Em seguida, Thayrane respondeu: “Racista sempre achará maneiras de distorcer suas palavras ao seu favor. Mas vamos deixar isso para o judiciário“. A outra advogada, então, rebateu. “Não me lembro de ter te mencionado, Thayrane. Vai lá no judiciário que estou louca para juntar os posts ofensivos seus a mim“, disse ela. Isabela ainda demonstrou não conhecer os conceitos básicos do racismo. “Raça não é só a negra, e banana não tem nenhuma vinculação com raça“, alegou.
“Racismo reverso não existe“, contestou Thayrane. “Claro que existe, querida. Como chamar loira de burra. E a banana quer dizer pessoas moles. Pessoas bananas que são discípulas“, disparou Sousa. Ainda ao UOL, a acusada disse que está com a “consciência tranquila”, afirmou que não cometeu racismo e que está sendo vítima de um “linchamento virtual”.
“Tenho uma filha negra que sustento sozinha. No emoji de banana eu sequer marquei a menina (Thayrane), não a mencionei. Acredito na Justiça e na justiça divina. Estão me linchando publicamente por conta de algo que ainda não fui julgada. Vou me manifestar nos autos“, soltou ela. Enquanto isso, Thayrane contou que precisou buscar ajuda psicológica e fazer uso de medicamentos para lidar com a situação.

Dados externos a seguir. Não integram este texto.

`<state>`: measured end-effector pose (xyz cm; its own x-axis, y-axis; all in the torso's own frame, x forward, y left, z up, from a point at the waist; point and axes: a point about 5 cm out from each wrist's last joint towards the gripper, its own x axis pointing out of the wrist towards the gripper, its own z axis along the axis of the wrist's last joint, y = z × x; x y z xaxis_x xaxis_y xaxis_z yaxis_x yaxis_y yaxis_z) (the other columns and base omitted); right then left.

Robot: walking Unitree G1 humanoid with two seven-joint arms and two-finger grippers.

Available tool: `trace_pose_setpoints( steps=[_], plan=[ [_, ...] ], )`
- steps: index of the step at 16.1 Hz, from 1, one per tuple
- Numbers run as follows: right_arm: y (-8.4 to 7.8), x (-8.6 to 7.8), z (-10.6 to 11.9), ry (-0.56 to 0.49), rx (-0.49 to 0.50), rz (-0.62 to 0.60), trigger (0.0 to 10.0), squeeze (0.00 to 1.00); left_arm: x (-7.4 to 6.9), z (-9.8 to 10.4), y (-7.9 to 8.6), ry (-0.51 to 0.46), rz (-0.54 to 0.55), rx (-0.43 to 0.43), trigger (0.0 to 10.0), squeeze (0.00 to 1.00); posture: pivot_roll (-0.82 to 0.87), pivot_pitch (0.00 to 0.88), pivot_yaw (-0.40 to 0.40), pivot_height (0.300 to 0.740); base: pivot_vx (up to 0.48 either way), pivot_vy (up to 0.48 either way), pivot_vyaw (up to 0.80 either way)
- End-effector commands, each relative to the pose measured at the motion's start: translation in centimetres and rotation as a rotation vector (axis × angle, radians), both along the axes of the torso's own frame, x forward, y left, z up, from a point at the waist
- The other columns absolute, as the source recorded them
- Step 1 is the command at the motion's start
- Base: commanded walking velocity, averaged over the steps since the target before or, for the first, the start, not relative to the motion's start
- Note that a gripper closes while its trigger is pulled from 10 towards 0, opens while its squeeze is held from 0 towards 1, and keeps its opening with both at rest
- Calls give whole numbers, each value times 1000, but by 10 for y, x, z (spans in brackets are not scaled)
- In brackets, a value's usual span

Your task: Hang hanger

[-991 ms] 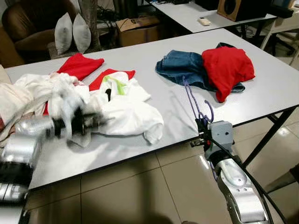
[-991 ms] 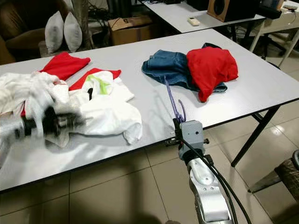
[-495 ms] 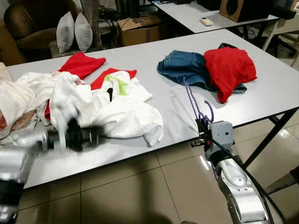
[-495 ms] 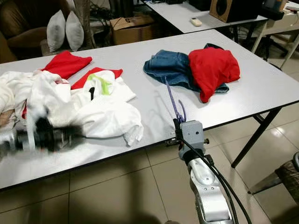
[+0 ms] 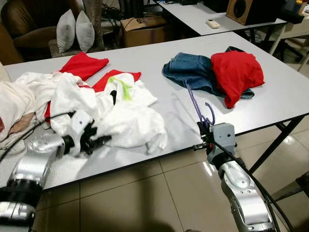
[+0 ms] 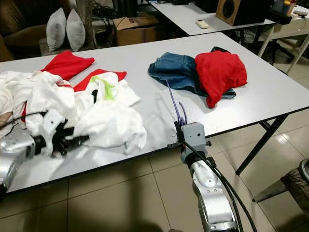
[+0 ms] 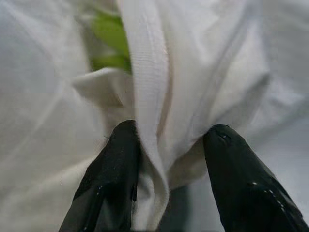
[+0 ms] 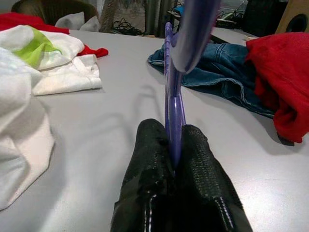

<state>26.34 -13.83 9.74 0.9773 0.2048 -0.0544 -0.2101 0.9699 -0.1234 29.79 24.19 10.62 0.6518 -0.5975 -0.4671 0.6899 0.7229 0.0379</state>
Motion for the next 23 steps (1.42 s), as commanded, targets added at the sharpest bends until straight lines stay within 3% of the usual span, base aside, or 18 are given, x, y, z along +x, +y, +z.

“Como é um grupo de advogados sempre conversamos sobre temas jurídicos, nunca ofendemos ninguém. Fiquei surpresa, não esperava isso de uma advogada“, afirmou. Ela explicou que já foi vítima de racismo em outras ocasiões, mas que essa foi a primeira vez que teve coragem de denunciar.
Apesar de estar em estágio inicial, a advogada se disse aliviada com a decisão da Justiça. “Ainda é um caminho longo, são vários passos até a sentença. Por enquanto me sinto bem, não é coisa da minha cabeça, houve injúria. O juiz entendeu que houve injúria, por isso vão investigar o que aconteceu. Esses primeiros passos já são uma grande vitória“, comemorou.
OAB se manifesta
A Comissão de Igualdade Racial da Ordem dos Advogados do Brasil, no Distrito Federal (OAB-DF), avaliou que o caso deve ser considerado racismo, um crime inafiançável. “Essa mera atribuição do macaco à pessoa negra, ela não deveria ser vista como injúria racial, mas sim como crime de racismo propriamente dito. O simples fato de ofertar uma banana a uma pessoa que se manifesta publicamente em um grupo, há toda uma política de dominação de uma raça sobre a outra. E, geralmente, quem sai prejudicado, de fato, são pessoas negras“, disse o presidente da comissão da OAB-DF, Bethoven Andrade.
Como o processo ainda não foi julgado, a instituição não pode comentar sobre o mérito da ação. Porém, o profissional ressaltou como atribuir a imagem de macaco a pessoas negras reflete um comportamento social. “Historicamente, a atribuição da imagem do negro ao macaco foi uma das formas mais eficazes de desqualificar o negro enquanto um ser inserido na sociedade, alguém detentor de direitos. Essa imagem animalesca faz com que ele não consiga alcançar direitos, por exemplo“, concluiu ele.